Exercise directions >>
Please say how many lines in the entries below hold the string "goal", with no other words.

** Opening Exercise data block **

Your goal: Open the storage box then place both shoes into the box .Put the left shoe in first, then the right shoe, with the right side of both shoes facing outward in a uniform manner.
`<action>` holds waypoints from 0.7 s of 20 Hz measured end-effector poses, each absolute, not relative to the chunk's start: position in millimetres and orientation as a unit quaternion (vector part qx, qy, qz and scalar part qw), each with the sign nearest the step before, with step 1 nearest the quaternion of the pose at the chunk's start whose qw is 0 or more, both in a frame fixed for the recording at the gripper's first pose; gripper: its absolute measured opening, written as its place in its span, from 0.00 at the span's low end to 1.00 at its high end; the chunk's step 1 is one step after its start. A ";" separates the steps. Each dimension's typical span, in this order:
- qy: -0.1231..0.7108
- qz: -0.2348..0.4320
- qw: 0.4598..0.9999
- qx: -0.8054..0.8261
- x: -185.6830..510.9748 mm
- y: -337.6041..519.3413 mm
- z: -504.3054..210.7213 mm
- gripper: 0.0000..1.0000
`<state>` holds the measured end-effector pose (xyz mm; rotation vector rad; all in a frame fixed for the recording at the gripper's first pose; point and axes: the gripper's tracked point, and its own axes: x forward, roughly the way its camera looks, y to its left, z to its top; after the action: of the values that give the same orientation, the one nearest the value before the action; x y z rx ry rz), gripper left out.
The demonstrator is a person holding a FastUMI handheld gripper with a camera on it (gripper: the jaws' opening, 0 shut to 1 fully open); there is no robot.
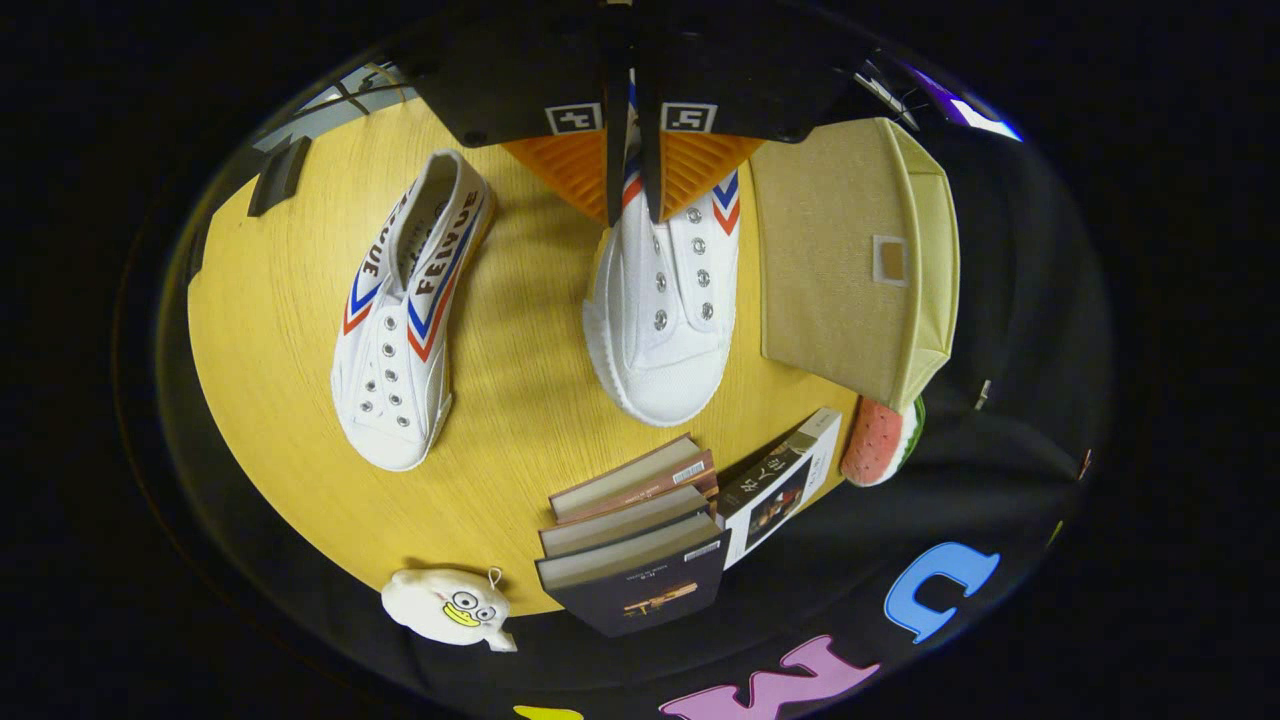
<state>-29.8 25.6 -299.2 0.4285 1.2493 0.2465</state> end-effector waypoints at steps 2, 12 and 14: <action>0.566 0.118 0.789 0.209 -27.9 31.8 -272.6 0.07; 0.516 0.167 0.788 0.291 -27.8 109.3 -141.6 0.07; 0.505 0.180 0.791 0.294 -25.4 129.1 -124.7 0.07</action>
<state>-25.4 129.1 -124.7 0.6323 1.0873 0.3872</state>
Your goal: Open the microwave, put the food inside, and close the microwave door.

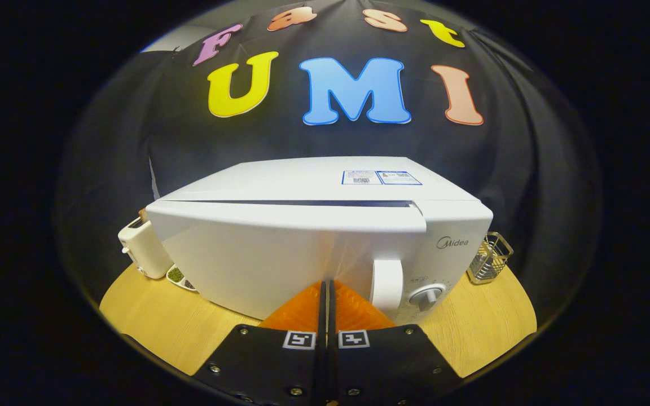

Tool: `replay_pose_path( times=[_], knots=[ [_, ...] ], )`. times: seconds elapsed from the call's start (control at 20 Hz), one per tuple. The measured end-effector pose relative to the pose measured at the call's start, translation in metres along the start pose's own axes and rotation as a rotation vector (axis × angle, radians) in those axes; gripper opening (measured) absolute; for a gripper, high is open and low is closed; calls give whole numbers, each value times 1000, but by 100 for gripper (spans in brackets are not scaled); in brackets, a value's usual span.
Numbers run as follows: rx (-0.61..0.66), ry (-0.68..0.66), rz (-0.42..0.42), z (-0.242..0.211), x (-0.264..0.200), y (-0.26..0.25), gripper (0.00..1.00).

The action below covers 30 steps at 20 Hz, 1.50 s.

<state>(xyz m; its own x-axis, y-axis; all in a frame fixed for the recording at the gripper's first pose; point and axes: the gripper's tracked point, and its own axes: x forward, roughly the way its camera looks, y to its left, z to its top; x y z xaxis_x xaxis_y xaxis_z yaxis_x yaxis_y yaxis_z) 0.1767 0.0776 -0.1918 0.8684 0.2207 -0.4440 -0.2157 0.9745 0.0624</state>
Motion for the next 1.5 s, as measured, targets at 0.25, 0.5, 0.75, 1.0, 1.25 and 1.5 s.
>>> replay_pose_path(
  times=[0.25,0.5,0.75,1.0,1.25,1.5],
  knots=[
    [0,-21,-19,4,11,-3,0],
    [-32,-43,-27,10,3,2,1],
    [-35,-97,-27,27,-38,13,1],
    [-47,-144,-33,38,-86,21,1],
    [-27,-175,-46,42,-136,22,1],
    [-32,-214,-79,31,-188,13,1]
  ],
)
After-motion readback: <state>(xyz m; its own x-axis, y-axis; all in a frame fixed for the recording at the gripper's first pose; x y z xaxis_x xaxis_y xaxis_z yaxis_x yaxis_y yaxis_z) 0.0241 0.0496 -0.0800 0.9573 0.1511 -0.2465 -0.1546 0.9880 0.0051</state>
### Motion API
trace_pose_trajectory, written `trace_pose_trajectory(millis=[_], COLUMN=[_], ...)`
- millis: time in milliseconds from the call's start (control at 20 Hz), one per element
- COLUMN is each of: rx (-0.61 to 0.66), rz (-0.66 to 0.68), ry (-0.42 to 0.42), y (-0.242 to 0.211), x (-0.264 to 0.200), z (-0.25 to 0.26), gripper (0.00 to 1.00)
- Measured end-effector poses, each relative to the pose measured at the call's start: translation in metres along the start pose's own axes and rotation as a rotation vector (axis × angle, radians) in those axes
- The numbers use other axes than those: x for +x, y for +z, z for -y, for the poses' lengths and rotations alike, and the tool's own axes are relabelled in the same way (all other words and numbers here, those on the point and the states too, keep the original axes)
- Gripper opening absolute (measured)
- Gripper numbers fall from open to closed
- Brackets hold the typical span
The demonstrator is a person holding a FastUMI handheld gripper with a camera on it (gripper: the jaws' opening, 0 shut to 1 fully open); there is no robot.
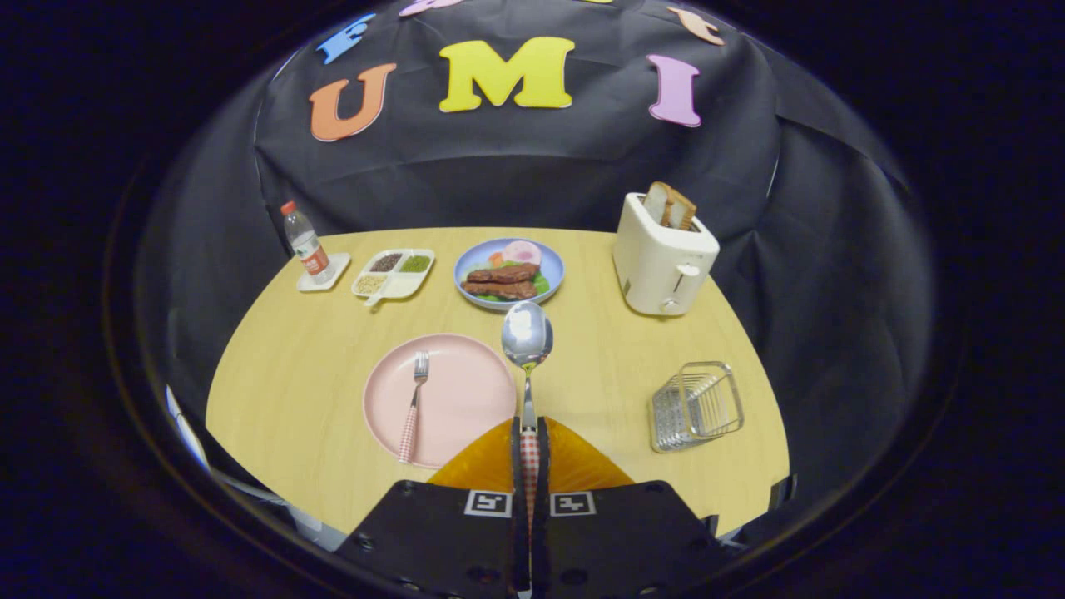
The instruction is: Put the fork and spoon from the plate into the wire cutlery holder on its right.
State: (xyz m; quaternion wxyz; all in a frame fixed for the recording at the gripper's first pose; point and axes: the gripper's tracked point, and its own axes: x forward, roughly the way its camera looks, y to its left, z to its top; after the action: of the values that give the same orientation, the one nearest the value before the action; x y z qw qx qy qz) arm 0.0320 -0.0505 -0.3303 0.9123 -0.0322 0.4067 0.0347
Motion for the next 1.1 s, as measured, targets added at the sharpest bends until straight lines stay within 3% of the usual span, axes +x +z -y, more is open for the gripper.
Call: trace_pose_trajectory(millis=[250,550,800,1100], rx=[-0.003,0.010,0.053,0.125], rz=[0.003,-0.007,-0.112,-0.291], ry=[-0.015,0.028,0.013,0.019], y=[0.005,0.004,-0.015,-0.026], x=[-0.024,-0.033,-0.022,-0.003], z=[0.067,0.132,0.176,0.189], gripper=[0.02,0.02,0.02,0.02])
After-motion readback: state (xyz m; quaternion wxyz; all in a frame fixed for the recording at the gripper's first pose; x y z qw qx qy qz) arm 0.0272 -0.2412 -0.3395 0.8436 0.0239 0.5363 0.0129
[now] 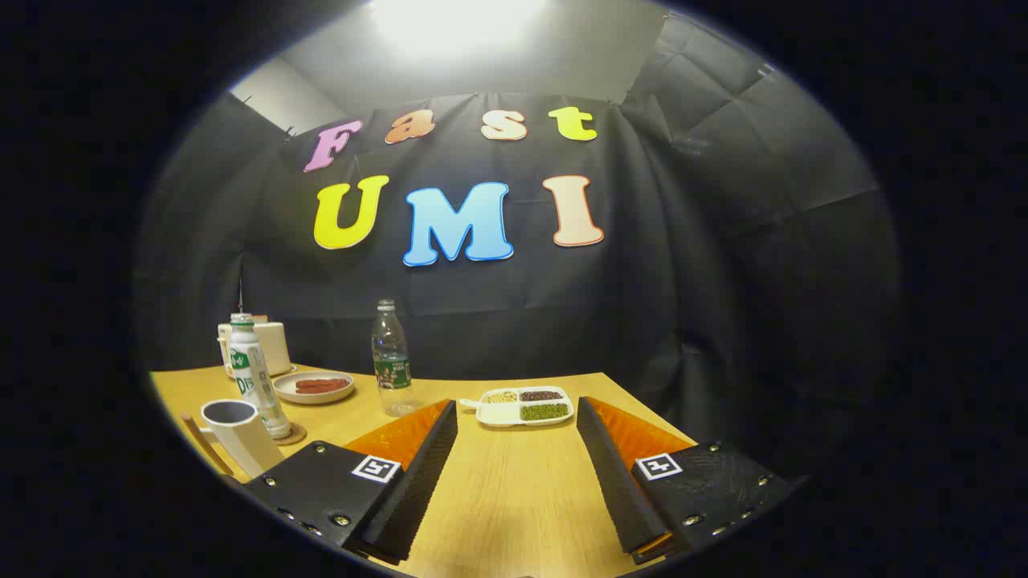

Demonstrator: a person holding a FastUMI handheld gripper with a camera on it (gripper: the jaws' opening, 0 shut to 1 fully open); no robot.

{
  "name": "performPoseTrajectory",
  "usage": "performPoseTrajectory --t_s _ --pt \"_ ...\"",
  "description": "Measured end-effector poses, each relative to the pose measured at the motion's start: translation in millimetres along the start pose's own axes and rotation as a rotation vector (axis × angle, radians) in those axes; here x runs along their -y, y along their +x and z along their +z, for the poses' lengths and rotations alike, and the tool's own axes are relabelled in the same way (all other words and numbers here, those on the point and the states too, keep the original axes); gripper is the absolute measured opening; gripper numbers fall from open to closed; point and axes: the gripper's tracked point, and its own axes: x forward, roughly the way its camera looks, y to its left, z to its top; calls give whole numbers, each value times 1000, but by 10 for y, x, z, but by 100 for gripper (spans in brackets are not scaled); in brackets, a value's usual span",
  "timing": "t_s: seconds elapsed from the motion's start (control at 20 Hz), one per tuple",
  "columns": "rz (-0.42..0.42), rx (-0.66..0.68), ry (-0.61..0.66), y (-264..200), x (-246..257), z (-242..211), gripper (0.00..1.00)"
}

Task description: Take the bottle from table, then pour the juice into the cup, finally place the bottle on the coaster

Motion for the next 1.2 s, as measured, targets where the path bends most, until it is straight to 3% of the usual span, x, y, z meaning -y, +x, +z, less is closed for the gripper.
performPoseTrajectory --t_s 0.25,0.7,0.95,1.2 --pt "-59 11 -56 -404 -229 442 91" --pt "-118 0 -32 -1345 -1179 944 91" --pt "-94 -28 -51 -1462 -1913 896 91" --pt "-48 -61 -76 -1273 -2594 758 91"
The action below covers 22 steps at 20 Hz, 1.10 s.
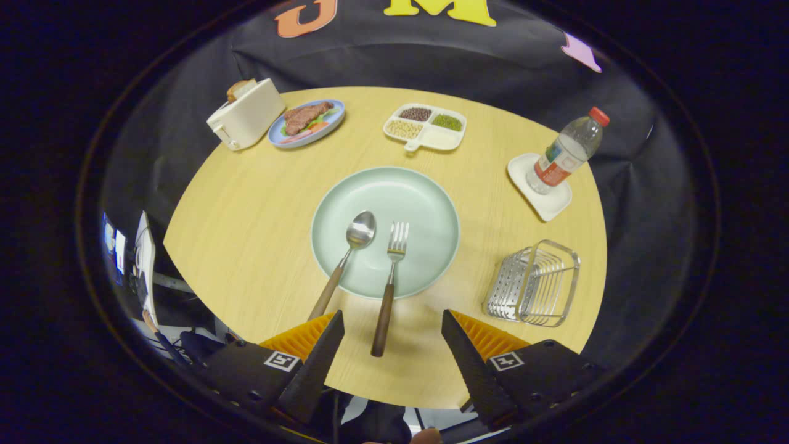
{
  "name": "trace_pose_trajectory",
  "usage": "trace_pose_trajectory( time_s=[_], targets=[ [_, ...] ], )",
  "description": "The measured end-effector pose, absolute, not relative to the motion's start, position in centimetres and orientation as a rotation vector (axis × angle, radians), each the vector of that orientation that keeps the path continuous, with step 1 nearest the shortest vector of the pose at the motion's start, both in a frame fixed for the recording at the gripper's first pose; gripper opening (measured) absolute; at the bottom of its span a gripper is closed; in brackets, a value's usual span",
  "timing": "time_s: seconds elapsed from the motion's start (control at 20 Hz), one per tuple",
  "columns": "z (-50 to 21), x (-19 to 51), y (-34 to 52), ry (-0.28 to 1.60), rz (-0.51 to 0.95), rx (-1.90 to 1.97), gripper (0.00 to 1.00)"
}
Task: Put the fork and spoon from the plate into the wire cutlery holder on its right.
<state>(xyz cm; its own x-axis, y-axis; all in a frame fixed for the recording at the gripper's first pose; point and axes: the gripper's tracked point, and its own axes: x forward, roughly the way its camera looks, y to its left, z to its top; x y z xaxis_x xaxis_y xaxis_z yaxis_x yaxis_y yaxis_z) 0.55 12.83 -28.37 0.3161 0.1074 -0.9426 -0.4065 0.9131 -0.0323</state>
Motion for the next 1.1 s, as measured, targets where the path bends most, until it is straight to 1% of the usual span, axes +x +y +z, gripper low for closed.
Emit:
trace_pose_trajectory(
  time_s=[0.15,0.25,0.4,0.45,0.6,0.65,0.7,0.8,0.9,1.1],
  targets=[
    [-30.7,0.4,13.0,1.308,0.321,-0.284,0.96],
    [-32.3,0.8,12.8,1.333,0.303,-0.309,0.93],
    [-33.9,0.9,13.0,1.37,0.296,-0.328,0.64],
    [-34.4,1.0,13.1,1.383,0.295,-0.331,0.63],
    [-35.3,0.8,13.3,1.415,0.273,-0.298,0.33],
    [-35.3,0.7,13.3,1.423,0.265,-0.294,0.29],
    [-35.4,0.8,13.3,1.425,0.259,-0.284,0.15],
    [-35.1,0.8,13.1,1.43,0.25,-0.266,0.05],
    [-34.7,0.5,13.4,1.428,0.253,-0.223,0.0],
    [-32.6,0.2,12.6,1.417,0.277,-0.204,0.0]
  ],
)
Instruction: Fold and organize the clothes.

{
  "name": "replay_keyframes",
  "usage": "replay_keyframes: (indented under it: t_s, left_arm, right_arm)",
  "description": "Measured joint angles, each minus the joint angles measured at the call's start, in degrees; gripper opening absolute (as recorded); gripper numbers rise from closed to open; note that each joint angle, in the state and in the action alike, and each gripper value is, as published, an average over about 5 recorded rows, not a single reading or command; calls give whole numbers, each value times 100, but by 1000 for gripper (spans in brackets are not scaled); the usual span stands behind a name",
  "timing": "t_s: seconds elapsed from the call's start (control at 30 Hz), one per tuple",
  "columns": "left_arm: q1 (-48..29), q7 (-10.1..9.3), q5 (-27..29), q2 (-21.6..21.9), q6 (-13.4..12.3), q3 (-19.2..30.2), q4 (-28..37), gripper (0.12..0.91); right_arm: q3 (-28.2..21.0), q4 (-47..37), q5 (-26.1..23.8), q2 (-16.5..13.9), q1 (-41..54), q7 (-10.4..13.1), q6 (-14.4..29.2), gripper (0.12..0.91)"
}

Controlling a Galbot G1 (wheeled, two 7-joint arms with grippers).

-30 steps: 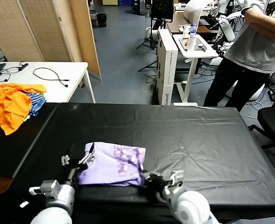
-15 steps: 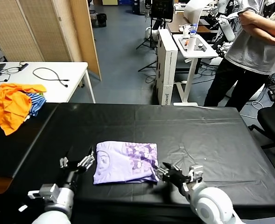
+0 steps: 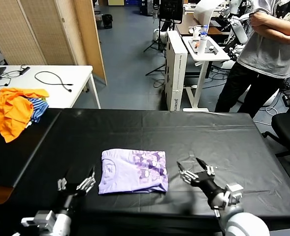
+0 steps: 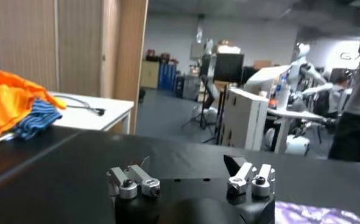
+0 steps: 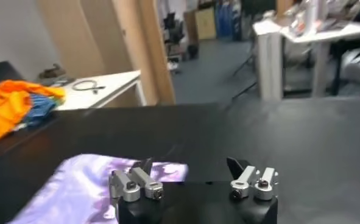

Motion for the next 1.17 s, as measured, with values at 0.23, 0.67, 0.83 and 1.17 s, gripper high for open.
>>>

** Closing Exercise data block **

Written answer >>
2